Although we are close to the equator the altitude means it is not excessively hot except for about 4 hours in the middle of the day. The evenings and early mornings are very pleasant. The locals feel the cold. I have yet to see a male in shorts and have seen very few young women in what we would consider a summer dress. Longs or long dress with heavy upper garments are the rule. We have even seen puffer jackets being worn.
The traffic is chaotic but we have learnt quickly. To date we have only had one motor cyclist run into the back of us--at a stop sign. Probably because the locals don’t normally stop!!!
In this town motorcyclists and tuk-tuks are everywhere and available to rent. Bikes at 50 shillings for anywhere in the town and tuk-tuks for 100s.
Livestock are also everywhere including on the roadsides and on the traffic islands. They seem to be very street wise. We witnessed a herd of cattle coming around a busy roundabout. They were more orderly than the local motorists!!
Although we have had our challenges this is an experience that none of us would have missed for anything. To date we are all thoroughly enjoying it so long as you apply the adage and attitude that “this is Africa.”
NZ Team Manager
Hello everyone. My second report from the highlands of Kenya.
Until next time.
NZ Team Manager
Hello everyone. A quick report from Highlands of Kenya.
We are now well into the official WPO program. Ian and Bob have completed 3 days of practice with just a half day today because of the official opening at 4pm.

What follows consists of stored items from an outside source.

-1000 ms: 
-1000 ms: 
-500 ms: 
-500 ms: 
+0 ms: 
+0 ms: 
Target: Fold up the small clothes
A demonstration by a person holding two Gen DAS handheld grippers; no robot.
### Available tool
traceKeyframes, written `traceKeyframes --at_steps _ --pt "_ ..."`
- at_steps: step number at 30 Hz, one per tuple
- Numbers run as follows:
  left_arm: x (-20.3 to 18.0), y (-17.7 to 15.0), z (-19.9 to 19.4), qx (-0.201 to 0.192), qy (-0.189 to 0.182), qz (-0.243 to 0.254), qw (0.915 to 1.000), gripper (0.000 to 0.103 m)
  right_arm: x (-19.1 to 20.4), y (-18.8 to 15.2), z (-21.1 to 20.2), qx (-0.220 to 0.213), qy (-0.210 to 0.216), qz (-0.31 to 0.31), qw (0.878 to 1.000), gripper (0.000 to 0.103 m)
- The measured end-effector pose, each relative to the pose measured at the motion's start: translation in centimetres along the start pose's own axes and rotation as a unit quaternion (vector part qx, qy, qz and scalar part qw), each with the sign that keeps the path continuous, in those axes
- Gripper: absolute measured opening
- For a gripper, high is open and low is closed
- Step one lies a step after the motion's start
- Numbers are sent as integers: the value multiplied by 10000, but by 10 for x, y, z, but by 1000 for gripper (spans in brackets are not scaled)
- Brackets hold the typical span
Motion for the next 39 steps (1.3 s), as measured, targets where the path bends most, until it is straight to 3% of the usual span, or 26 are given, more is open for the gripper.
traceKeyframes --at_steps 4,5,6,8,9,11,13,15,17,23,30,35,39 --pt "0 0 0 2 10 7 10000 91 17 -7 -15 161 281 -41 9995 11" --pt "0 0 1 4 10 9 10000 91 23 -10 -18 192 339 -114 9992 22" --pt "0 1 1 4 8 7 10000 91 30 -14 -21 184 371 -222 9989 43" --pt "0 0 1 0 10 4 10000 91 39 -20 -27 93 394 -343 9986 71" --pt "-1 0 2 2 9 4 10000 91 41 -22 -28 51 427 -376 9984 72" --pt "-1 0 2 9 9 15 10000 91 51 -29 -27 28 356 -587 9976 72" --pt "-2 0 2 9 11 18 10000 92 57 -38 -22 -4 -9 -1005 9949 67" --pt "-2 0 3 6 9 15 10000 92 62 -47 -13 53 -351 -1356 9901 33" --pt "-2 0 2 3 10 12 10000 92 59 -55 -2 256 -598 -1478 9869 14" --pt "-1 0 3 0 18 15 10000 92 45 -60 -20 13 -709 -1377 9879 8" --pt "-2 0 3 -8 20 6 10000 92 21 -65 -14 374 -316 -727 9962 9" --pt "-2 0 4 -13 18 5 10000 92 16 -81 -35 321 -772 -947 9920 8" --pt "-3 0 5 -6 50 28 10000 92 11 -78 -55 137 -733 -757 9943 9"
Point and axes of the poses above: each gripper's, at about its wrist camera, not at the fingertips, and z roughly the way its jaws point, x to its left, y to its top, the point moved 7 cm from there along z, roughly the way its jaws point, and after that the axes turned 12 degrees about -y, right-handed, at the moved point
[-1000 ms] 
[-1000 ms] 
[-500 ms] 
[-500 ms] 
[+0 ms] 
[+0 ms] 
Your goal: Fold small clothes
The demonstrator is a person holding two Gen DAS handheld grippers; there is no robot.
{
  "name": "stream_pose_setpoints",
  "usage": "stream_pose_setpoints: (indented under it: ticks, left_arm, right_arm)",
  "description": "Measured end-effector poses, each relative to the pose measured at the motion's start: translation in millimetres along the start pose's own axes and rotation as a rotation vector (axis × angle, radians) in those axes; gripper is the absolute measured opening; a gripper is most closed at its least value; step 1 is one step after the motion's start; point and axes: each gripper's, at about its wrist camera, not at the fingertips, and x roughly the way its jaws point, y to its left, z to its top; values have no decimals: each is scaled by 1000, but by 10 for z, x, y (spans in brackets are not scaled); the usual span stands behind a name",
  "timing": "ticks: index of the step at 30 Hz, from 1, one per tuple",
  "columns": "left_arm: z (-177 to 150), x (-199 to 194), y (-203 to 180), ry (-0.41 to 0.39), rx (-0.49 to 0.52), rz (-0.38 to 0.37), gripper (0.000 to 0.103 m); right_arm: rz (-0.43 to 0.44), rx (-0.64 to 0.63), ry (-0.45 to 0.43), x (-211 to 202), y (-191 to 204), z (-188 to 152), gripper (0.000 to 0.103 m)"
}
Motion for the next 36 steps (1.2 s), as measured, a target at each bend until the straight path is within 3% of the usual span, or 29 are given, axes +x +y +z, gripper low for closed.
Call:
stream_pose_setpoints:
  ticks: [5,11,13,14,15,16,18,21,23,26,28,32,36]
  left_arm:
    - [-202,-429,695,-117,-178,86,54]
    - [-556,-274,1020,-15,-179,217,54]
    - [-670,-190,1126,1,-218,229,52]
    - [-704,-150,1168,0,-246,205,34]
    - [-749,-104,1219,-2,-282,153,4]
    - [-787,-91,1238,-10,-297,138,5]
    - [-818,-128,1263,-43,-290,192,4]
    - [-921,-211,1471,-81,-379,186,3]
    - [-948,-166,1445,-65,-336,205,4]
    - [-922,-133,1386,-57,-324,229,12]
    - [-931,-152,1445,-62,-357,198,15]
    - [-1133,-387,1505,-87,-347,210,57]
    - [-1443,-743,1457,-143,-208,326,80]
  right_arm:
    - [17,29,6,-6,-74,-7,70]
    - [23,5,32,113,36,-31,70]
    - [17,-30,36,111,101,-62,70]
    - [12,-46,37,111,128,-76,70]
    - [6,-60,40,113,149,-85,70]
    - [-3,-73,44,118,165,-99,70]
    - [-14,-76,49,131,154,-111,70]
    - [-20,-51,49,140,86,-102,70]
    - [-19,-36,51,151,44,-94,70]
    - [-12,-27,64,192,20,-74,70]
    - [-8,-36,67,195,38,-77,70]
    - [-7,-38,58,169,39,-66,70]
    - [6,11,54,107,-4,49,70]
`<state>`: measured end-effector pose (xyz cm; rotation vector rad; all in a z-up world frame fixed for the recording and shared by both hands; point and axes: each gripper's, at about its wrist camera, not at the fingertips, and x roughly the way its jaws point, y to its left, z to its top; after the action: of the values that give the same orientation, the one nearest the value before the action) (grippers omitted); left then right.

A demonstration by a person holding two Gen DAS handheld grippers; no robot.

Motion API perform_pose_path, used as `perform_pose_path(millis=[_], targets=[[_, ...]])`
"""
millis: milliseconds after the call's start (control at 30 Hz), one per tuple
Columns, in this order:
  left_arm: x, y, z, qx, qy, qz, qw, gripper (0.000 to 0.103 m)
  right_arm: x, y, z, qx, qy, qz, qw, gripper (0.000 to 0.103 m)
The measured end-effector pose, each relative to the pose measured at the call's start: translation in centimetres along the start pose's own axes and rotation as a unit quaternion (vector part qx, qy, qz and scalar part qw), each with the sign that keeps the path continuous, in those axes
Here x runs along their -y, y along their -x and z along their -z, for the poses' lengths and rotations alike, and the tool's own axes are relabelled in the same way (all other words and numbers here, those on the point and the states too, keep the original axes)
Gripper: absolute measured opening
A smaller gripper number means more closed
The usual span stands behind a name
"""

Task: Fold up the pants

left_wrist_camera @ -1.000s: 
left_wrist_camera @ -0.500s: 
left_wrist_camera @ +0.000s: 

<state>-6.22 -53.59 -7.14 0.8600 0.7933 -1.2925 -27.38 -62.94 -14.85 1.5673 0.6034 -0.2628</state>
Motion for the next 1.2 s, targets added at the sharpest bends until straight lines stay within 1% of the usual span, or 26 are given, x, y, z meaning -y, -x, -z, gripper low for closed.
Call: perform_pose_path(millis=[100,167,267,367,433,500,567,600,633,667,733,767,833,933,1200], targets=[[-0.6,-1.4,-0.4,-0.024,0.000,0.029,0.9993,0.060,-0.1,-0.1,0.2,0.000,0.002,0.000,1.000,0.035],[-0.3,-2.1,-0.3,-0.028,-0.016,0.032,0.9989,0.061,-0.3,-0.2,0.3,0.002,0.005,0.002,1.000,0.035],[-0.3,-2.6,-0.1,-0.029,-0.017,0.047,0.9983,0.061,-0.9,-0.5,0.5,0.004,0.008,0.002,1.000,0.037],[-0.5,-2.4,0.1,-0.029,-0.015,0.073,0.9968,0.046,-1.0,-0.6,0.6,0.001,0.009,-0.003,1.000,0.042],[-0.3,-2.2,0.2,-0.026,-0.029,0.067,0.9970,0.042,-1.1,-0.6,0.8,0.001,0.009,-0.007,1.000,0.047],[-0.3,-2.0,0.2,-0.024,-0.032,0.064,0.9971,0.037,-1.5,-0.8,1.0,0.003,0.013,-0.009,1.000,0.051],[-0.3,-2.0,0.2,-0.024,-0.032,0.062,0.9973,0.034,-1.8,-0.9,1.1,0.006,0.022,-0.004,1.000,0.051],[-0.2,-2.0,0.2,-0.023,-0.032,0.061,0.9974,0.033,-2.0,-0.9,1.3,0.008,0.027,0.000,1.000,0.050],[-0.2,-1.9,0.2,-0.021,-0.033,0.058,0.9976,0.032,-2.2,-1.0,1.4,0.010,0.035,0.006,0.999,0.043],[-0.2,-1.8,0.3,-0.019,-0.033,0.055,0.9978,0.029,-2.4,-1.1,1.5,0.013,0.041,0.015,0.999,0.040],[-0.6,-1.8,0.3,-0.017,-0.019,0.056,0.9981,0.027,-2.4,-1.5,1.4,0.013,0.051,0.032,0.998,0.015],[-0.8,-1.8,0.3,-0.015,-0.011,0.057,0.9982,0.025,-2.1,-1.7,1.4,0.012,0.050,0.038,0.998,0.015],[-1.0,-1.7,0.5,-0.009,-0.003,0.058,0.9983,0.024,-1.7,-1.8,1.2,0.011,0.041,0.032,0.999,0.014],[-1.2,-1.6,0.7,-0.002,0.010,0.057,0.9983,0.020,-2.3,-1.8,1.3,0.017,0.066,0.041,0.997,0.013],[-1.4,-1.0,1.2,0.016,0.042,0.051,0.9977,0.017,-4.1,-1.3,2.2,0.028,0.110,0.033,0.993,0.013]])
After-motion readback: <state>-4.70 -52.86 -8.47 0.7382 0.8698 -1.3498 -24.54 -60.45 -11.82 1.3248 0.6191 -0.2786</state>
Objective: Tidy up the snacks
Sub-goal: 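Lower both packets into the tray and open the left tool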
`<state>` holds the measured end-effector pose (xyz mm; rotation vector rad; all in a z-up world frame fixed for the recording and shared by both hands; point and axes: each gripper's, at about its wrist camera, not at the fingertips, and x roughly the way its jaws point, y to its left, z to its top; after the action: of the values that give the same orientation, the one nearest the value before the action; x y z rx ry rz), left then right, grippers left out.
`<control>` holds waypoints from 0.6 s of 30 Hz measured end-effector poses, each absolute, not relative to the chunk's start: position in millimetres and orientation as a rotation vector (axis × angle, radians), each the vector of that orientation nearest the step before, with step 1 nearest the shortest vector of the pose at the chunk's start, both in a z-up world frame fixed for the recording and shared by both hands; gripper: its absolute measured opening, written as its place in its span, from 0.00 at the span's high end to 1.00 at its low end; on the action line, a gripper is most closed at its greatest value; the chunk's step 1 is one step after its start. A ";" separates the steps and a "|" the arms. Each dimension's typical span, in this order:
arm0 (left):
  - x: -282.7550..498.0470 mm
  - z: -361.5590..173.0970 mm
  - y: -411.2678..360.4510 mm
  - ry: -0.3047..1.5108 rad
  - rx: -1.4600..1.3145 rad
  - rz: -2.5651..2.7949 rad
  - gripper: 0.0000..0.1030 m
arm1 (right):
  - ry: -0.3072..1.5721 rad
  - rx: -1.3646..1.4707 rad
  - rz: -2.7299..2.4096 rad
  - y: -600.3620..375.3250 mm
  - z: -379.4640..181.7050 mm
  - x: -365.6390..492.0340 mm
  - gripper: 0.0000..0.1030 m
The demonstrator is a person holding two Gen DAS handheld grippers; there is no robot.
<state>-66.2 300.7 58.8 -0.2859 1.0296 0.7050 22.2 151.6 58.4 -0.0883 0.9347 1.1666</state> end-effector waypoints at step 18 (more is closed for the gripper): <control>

The church service was at the Catholic Cathedral involving 1.5 hrs.
The site is taking shape with the static display areas filling with tents and machinery.
Unfortunately, from a ploughing perspective the site is drying out quickly. We are hoping that the competition ploughing area which is on another lower level will continue to hold good moisture, but the grassland practice area has been going back by the day.
A nice story to finish with: Yesterday morning Malcolm and I were making up a fitting for Ian. There is a young lady who is doing a mechanic apprenticeship at the workshop where we were working. We have come to know her well. Her given name is Purity, but because of her smile and an abundance of good looks and positive personality we call her “Perfect”. Even in workshop overalls!!! When we told her that, she just smiled. Any way she came rushing in to where we were working and asked Malcolm if she could borrow his cap. I noted she had a huge smile on her face as she rushed out of the workshop. When Perfect returned the cap about 20 minutes later she told us she had just done an interview with a newspaper journalist and wanted the NZ cap for the photo!!